What the task requires: Count every line in the data below where "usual" occurs, then state that number and nothing more.

Supplied information:

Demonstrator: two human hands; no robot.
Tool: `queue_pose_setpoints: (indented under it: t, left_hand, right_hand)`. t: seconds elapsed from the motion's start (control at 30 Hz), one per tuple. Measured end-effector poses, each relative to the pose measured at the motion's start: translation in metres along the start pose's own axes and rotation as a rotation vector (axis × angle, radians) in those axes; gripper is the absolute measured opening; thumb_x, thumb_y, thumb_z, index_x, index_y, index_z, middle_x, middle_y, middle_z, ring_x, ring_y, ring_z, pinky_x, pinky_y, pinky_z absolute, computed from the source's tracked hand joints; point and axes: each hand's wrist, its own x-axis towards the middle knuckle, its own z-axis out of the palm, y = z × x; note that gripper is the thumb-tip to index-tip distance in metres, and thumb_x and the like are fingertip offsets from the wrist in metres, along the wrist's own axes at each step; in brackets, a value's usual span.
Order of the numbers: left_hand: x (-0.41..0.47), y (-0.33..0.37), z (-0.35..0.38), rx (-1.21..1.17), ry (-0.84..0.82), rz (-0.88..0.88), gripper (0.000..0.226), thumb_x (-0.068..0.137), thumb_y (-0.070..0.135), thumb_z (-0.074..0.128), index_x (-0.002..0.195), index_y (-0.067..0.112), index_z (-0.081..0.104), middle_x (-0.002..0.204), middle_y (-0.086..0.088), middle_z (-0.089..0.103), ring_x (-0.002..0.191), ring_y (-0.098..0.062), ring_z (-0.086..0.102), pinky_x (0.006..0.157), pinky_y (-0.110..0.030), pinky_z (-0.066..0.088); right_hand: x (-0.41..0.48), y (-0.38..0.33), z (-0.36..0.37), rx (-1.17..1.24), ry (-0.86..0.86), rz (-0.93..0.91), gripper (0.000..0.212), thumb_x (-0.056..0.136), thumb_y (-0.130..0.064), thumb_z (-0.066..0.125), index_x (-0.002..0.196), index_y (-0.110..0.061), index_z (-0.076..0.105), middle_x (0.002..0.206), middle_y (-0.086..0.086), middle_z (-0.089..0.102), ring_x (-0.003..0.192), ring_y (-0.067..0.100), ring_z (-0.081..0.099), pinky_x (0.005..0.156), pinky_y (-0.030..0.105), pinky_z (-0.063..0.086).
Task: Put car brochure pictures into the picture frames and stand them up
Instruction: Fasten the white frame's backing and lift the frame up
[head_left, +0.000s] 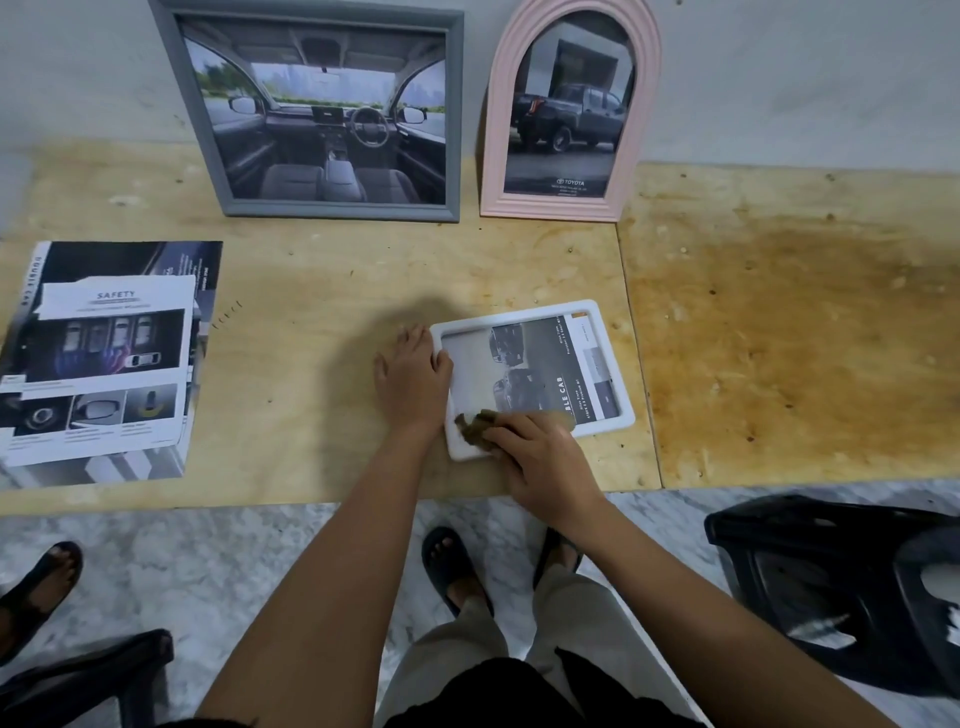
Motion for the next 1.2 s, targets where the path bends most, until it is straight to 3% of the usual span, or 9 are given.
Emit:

Reply: 2